§ **Required action**: When checking the entries below, count every line with the word "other", then give only that number.

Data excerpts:
- - - -

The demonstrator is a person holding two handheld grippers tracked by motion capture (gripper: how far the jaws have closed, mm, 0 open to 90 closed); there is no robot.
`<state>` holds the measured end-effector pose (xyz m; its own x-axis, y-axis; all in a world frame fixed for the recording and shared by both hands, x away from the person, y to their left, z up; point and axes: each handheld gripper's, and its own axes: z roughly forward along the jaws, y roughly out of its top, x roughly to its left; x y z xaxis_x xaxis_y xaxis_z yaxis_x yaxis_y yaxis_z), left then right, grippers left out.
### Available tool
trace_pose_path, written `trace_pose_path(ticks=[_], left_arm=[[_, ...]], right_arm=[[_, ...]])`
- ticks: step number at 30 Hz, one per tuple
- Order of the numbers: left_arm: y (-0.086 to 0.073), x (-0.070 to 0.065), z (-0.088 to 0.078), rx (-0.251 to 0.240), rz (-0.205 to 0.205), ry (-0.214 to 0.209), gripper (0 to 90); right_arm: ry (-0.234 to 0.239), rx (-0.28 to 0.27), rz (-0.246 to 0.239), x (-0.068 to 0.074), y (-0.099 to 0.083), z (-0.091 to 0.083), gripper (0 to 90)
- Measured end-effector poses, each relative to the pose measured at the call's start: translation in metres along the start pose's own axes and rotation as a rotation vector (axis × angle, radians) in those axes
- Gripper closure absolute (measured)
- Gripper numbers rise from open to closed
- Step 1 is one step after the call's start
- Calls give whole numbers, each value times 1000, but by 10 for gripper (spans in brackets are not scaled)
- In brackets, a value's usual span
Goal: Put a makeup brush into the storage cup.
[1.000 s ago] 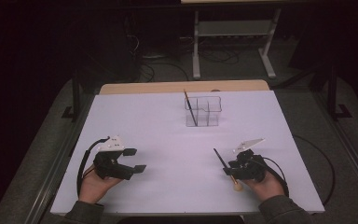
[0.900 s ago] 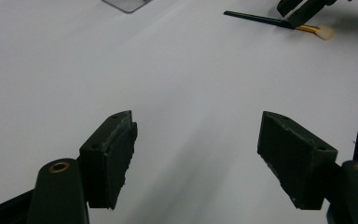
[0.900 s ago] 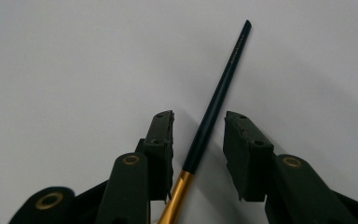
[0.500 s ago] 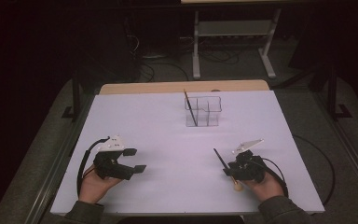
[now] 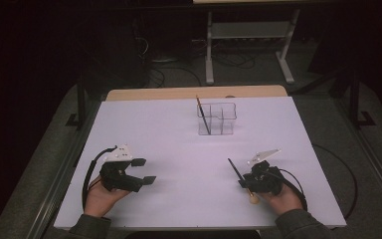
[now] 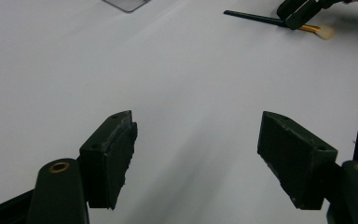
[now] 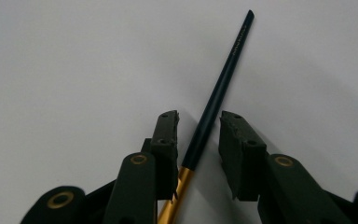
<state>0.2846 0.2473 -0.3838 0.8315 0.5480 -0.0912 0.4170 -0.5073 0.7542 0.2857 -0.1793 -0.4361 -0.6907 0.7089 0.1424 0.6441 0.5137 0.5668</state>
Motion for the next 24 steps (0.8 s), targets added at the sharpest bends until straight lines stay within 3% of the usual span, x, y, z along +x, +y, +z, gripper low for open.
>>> trace_pose_path(ticks=[16,24], left_arm=[[0,0,0,-5,-2,0,264],[0,0,0,-1,0,0,264]], right_arm=[[-16,4,-7,1,-1,-1,714],[-77,10,-46,7,0,1,770]])
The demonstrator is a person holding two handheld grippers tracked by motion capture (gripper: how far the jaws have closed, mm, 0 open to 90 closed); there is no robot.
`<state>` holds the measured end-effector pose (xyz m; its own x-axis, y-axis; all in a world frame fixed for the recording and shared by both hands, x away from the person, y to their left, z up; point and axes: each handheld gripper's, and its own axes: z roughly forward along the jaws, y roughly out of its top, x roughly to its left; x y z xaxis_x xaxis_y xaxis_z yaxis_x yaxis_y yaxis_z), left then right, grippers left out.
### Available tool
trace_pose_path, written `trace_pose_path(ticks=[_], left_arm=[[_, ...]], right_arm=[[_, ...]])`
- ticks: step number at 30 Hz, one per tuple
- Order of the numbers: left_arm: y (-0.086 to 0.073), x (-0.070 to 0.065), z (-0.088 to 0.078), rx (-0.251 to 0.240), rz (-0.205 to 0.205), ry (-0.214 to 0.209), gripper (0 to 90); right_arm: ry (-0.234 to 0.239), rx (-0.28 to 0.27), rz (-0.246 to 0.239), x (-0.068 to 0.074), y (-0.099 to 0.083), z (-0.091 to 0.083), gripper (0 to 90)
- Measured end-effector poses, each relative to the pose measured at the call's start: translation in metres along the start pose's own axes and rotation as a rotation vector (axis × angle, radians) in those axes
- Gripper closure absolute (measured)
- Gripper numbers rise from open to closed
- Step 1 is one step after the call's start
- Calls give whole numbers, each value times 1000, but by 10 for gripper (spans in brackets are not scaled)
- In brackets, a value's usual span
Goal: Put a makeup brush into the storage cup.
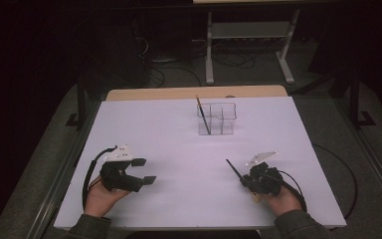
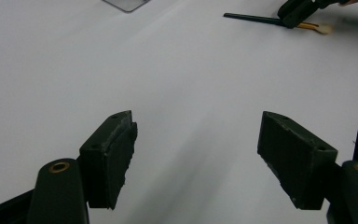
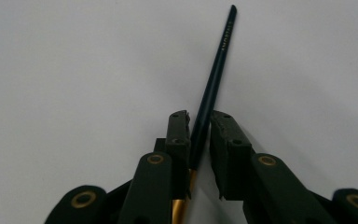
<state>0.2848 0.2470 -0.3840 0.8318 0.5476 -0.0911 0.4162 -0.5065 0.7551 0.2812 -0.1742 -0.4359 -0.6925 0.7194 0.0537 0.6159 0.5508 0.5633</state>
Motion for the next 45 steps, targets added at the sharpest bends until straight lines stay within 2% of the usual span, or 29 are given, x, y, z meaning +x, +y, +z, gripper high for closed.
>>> trace_pose_path(ticks=[3,10,17,24,26,29,32,36,45], left_arm=[[0,-1,1,-5,-3,-1,263],[0,-1,2,1,2,-3,264],[2,-3,6,4,14,-12,263],[2,-5,9,4,4,-16,265],[3,-5,10,9,17,-18,266],[4,-7,10,11,20,-20,267],[7,-9,11,13,30,-27,269],[10,-11,13,13,34,-38,271],[29,-20,19,24,91,-70,277]], right_arm=[[-16,0,-33,2,0,0,802],[-12,4,-35,4,0,1,822],[43,23,-32,-4,3,1,827],[103,40,-19,-13,5,1,828],[128,48,-22,-16,6,1,828],[140,44,-23,-18,8,1,828],[169,48,-40,-20,13,-1,828],[185,53,-58,-20,18,-4,828],[237,51,-168,-10,43,-18,828]])
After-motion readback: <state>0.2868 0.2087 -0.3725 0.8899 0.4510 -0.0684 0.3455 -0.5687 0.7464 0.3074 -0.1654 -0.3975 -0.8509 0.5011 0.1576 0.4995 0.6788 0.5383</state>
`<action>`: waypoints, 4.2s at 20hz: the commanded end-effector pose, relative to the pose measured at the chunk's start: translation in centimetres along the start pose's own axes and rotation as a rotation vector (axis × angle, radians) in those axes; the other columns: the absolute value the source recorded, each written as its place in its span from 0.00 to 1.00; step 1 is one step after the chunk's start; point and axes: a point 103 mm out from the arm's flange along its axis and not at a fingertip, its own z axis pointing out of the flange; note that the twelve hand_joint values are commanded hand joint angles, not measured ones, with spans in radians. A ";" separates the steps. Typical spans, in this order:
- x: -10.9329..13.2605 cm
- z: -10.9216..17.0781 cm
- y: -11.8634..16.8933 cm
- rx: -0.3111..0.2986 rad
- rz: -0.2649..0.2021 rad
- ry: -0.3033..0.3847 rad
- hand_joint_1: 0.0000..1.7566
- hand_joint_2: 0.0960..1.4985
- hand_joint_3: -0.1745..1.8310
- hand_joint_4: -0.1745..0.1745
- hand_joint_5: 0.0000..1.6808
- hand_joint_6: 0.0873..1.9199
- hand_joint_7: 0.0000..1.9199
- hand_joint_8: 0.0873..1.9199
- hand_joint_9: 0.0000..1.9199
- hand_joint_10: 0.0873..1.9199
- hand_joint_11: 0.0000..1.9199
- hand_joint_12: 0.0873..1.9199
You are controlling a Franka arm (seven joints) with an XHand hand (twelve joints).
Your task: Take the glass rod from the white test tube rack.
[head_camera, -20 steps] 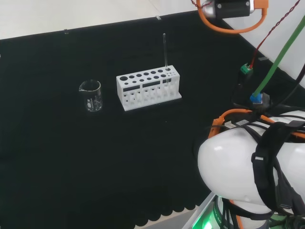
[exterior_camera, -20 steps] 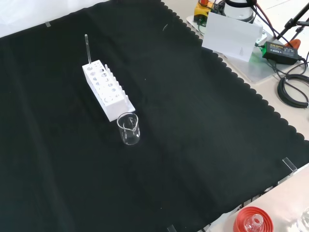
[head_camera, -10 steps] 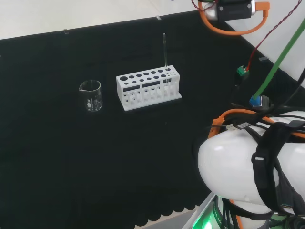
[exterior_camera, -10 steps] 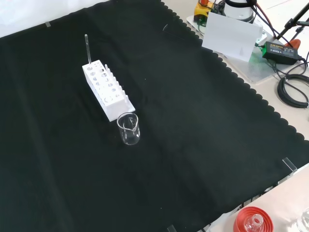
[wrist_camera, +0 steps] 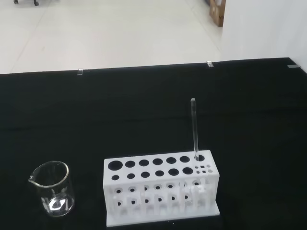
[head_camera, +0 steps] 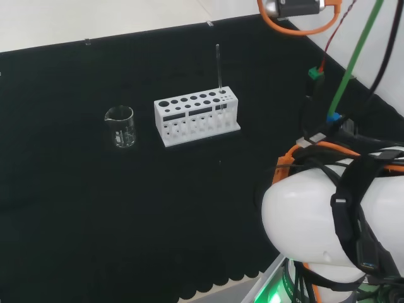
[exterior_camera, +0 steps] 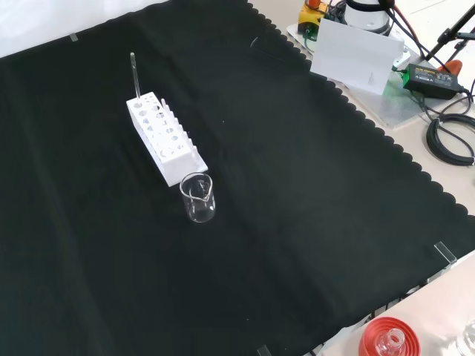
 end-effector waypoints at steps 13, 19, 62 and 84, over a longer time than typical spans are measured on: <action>-3.5 2.4 12.7 0.062 0.022 0.049 0.34 0.58 0.30 0.30 0.27 0.00 0.21 0.41 0.25 0.43 0.17 0.74; -3.7 4.5 16.3 0.053 0.006 0.049 0.34 0.59 0.30 0.30 0.29 0.02 0.22 0.41 0.26 0.42 0.18 0.73; -6.7 21.6 26.4 0.252 -0.125 0.100 0.35 0.56 0.32 0.15 0.22 0.35 0.37 0.43 0.46 0.37 0.39 0.65; -4.2 22.7 25.7 0.285 -0.222 0.056 0.34 0.57 0.33 0.07 0.25 0.40 0.43 0.41 0.51 0.36 0.44 0.63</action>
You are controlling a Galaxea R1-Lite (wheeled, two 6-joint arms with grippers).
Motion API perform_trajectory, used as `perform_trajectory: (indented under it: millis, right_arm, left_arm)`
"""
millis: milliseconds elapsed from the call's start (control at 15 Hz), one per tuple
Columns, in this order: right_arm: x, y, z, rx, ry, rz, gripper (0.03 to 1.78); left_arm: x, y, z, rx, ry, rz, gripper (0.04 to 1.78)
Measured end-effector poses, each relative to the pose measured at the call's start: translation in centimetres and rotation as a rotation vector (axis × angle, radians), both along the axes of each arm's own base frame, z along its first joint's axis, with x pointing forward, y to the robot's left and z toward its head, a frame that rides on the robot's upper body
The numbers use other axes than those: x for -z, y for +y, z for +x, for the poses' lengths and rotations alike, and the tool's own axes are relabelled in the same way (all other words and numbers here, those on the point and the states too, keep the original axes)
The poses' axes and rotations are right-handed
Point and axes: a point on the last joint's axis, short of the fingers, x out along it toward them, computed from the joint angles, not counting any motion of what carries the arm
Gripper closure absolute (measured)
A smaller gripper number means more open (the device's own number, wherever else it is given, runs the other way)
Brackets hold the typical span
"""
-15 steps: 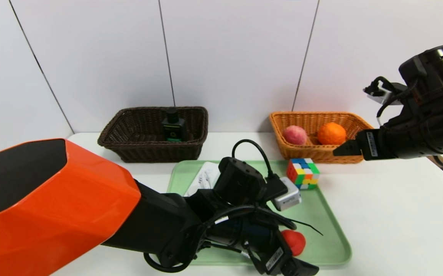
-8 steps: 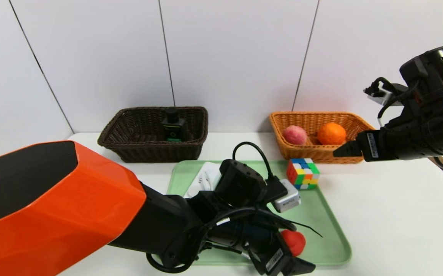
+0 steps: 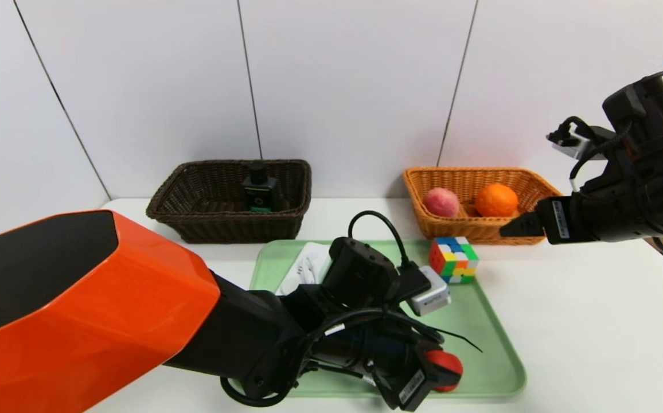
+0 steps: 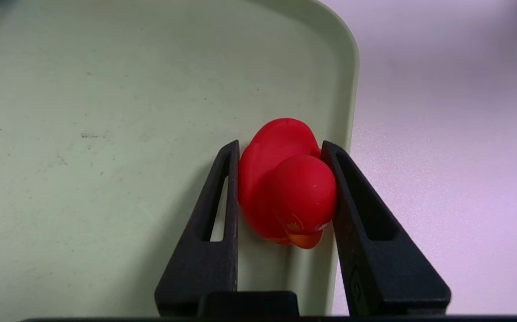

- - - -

§ **Problem solution**: 3